A member of Elon Musk’s ‘PayPal Mafia’ says in court that Twitter is harassing his companies
Silicon Valley investor David O. Sacks told a Delaware judge Twitter Inc. is harassing his companies for information about former colleague Elon Musk’s attempt to cancel a $44 billion buyout of the social-media platform, and he’s asked that the subpoenas be thrown out.
Sacks, a former executive at PayPal with Musk, has already complied with Twitter’s information demands about what his companies know about Musk’s effort to walk away from the $54.20-per-share bid, according to a court filing Thursday.
But Twitter keeps bombarding his firms, Craft Ventures Management LP and Sacks.com LLC, with subpoenas in different states and demanding nearly immediate responses, his lawyers said in the filing. “Further evidencing their harassing nature and intent, the Delaware subpoenas” demand a response within four days,” Sacks’s attorneys said.
Twitter officials didn’t immediately respond to an email seeking comment.

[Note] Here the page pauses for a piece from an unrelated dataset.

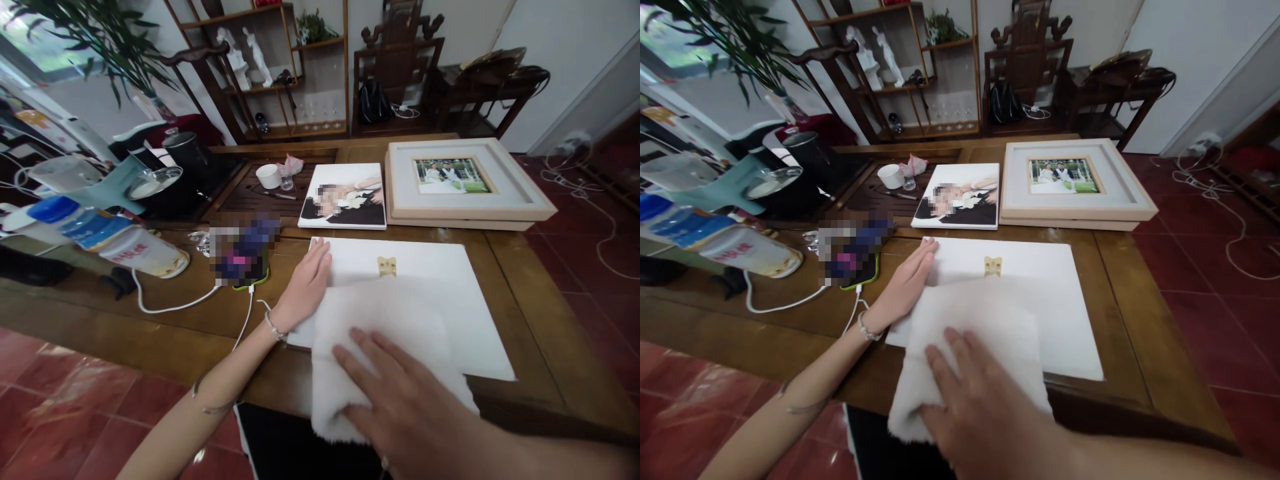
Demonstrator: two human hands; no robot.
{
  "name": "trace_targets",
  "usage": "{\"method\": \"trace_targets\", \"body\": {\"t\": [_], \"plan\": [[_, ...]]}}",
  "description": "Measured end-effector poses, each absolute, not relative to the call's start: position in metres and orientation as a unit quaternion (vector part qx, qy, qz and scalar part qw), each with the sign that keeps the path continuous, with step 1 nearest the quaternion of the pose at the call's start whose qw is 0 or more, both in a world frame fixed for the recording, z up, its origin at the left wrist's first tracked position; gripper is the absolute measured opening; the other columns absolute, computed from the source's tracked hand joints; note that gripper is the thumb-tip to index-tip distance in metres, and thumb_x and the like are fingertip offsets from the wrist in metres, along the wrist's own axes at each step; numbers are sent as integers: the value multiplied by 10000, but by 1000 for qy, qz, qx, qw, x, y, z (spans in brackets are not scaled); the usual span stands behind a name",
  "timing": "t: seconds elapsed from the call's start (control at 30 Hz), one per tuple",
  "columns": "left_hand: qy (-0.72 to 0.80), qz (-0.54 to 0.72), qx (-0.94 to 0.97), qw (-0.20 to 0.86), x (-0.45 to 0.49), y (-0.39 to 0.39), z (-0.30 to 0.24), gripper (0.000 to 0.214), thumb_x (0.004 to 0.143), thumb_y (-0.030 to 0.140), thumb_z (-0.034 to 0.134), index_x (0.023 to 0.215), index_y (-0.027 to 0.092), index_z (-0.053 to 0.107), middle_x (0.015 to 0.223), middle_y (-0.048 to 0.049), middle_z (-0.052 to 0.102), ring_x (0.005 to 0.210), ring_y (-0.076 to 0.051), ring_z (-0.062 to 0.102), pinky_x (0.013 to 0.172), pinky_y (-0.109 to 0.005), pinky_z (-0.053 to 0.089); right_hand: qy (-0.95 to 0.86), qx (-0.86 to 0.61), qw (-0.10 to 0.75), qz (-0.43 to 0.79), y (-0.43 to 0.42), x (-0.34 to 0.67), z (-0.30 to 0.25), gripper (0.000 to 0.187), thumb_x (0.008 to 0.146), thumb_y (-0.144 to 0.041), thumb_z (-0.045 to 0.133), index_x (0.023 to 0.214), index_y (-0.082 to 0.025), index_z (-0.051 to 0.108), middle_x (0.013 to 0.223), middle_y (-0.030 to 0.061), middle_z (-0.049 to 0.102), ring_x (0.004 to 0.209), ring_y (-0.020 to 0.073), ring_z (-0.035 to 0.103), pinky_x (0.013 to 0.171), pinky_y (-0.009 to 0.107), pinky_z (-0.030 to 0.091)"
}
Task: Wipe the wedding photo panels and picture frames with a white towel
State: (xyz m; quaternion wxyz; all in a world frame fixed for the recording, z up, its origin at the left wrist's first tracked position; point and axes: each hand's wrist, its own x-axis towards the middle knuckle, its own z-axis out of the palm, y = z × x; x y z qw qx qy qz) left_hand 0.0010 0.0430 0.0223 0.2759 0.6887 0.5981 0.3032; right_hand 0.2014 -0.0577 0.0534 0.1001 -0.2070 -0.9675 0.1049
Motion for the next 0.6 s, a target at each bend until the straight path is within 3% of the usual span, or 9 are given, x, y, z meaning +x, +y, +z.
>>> {"method": "trace_targets", "body": {"t": [0.13, 0.3, 0.43, 0.53, 0.6], "plan": [[602, 294, 678, 303, 3, 41, 23, 563, 994, 403, 299, 1455, 90, 378, 1560, -129, 318, 1484, -220, 169, 1215, -422, 149, -948, -287, 72, 115, 4, 208, 48, 470, 720, -160, 672, 1185, -229, 652, 1507, 117, 413, 1406, 371, 288, 1139, 557, 260], [607, 311, 655, 325, 5, 39, 23, 625, 991, 437, 305, 1508, 89, 261, 1596, -129, 206, 1490, -232, 129, 1217, -425, 117, -932, -354, 56, 57, 43, 205, 43, 506, 732, -104, 631, 1232, -183, 634, 1523, 120, 388, 1434, 372, 206, 1166, 559, 183], [597, 363, 638, 323, 4, 39, 25, 606, 1000, 427, 287, 1502, 89, 279, 1591, -124, 237, 1479, -200, 203, 1218, -373, 135, -957, -259, 75, 108, -12, 197, 48, 342, 768, -207, 645, 1107, -188, 689, 1482, 156, 436, 1400, 412, 274, 1129, 604, 246], [589, 398, 625, 323, 4, 41, 26, 573, 1002, 421, 286, 1474, 100, 345, 1558, -120, 331, 1455, -185, 282, 1213, -361, 168, -971, -180, 84, 130, -54, 199, 58, 156, 828, -265, 612, 935, -211, 712, 1422, 125, 518, 1340, 386, 404, 1087, 562, 356], [592, 405, 616, 325, 3, 42, 27, 556, 1001, 418, 293, 1455, 109, 379, 1538, -120, 373, 1439, -187, 319, 1208, -370, 187, -969, -183, 69, 152, -59, 205, 65, 138, 814, -275, 627, 910, -220, 709, 1386, 107, 559, 1312, 358, 453, 1079, 528, 385]]}}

According to the Sacks filing, Twitter sent duplicative subpoenas to his companies from both Delaware and California, where Twitter is located. That’s putting an “unreasonable burden” on the firm in terms of defense costs, his lawyers said.
“Because of Twitter’s insistence on subpoenaing the exact same materials and depositions in both California and Delaware—and its refusal to withdraw the Delaware subpoenas—Craft and Sacks.com have been forced to incur the duplicative expense of engaging counsel in two jurisdictions,” according to the filing.
The legal fight by Twitter to force Musk to complete the transaction is slated for trial Oct. 17. Both sides are jockeying for position with a spate of subpoenas to equity investors, advisers and banks involved in the deal. Musk recently subpoenaed ex-Twitter CEO Jack Dorsey.
Musk contends Twitter officials have publicly issued misleading numbers on how many spam and robot accounts are included among its more than 230 million customers. The billionaire contends more than a third may be non-human accounts that don’t generate any revenue. He’s citing the bots as his main justification for walking away from the deal.
Twitter officials counter they’ve turned over a robust amount of data about the bot accounts and have said in securities filings they make up about 5% of customers.
Sacks has been personally subpoenaed as part of the M&A fight, but hasn’t yet challenged those data demands in court. On his podcast, Sacks said earlier he had no involvement in the transaction and called the subpoenas “fishing expeditions.”